BRIEF: The output must contain exactly the lines from the top of the listing below through the line containing "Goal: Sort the", and no pictures.
-- Opening Marker --
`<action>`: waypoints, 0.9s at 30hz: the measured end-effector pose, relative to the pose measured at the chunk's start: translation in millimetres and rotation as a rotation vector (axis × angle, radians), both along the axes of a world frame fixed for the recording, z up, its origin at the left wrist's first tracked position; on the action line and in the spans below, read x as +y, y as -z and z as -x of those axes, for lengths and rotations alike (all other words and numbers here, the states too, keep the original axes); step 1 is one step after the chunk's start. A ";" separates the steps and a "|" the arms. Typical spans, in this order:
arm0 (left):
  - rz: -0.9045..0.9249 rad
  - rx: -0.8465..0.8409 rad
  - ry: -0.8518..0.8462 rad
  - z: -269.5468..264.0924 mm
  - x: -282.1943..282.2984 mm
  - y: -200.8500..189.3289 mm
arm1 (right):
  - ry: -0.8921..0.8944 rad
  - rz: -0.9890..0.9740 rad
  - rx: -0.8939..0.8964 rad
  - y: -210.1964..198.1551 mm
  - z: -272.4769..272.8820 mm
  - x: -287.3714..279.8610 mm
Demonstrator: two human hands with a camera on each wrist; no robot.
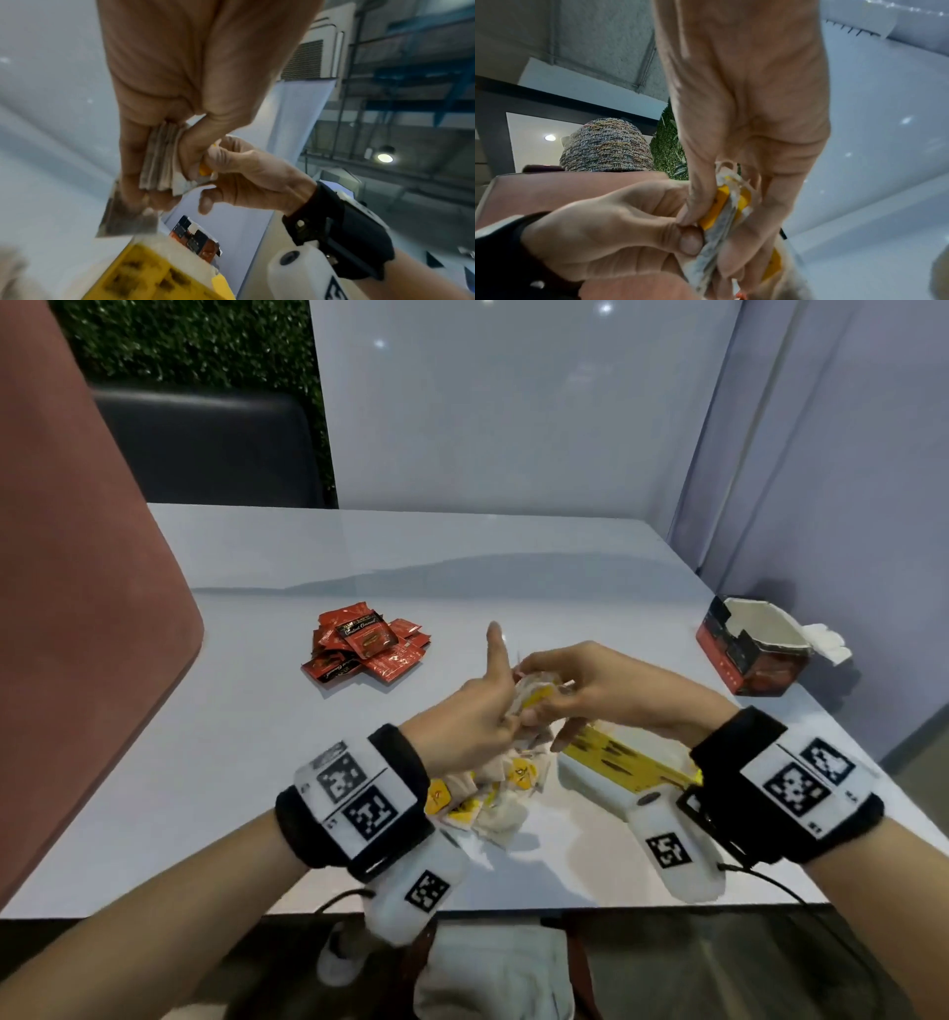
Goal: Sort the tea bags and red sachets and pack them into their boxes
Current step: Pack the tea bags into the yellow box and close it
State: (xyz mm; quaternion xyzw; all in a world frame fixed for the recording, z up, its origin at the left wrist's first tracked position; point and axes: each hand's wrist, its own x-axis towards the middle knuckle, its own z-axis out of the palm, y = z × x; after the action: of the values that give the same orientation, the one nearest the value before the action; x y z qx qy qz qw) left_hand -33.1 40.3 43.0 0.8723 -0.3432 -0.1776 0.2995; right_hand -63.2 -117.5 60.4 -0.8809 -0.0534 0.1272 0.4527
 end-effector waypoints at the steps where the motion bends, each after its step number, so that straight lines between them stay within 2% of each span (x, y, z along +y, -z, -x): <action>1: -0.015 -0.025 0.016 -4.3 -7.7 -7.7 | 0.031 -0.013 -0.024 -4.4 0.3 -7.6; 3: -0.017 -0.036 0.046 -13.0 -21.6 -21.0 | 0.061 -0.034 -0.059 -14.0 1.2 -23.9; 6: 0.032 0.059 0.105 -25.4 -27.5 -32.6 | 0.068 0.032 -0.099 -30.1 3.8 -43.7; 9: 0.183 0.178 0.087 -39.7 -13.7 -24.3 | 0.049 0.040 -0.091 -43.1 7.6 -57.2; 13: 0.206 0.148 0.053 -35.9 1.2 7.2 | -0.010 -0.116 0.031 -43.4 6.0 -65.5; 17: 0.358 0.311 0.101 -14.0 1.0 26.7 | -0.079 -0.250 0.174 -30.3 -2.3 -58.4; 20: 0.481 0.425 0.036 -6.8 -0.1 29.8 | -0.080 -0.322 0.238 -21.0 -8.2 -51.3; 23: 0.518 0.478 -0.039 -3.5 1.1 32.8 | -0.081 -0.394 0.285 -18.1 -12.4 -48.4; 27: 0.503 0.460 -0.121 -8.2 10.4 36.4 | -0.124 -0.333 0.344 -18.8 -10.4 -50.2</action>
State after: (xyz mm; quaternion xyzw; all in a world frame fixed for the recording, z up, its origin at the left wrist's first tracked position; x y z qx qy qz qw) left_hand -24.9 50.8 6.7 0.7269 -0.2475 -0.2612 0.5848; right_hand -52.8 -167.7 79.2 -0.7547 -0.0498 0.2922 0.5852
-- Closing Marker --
TASK OUTPUT:
`<action>`: waypoints, 0.9s at 30hz: the measured end-effector pose, relative to the pose measured at the chunk's start: translation in millimetres and rotation as a rotation vector (axis × angle, radians), both along the axes of a world frame fixed for the recording, z up, its origin at the left wrist's first tracked position; on the action line and in the spans below, read x as +y, y as -z and z as -x of those axes, for lengths and rotations alike (all other words and numbers here, the states too, keep the original axes); step 1 is one step after the chunk's start. A ";" separates the steps and a "|" the arms. Typical spans, in this order:
arm0 (left):
  - rz: -0.9045..0.9249 rad
  - rx: -0.8465..0.8409 rad
  - ry: -0.8518..0.8462 rad
  - z: -269.5468..264.0924 mm
  - x: -282.1943..282.2984 mm
  - y: -200.8500..189.3289 mm
arm1 (right):
  - ry: -0.8921..0.8944 rad
  - rz: -0.9890..0.9740 rad
  - rx: -0.8939..0.8964 rad
  - y: -210.1964..198.1551 mm
  - z: -272.4769..272.8820 mm
  - x: -287.3714..279.8610 mm
Demonstrator: two human hands with a camera on each wrist; no robot.
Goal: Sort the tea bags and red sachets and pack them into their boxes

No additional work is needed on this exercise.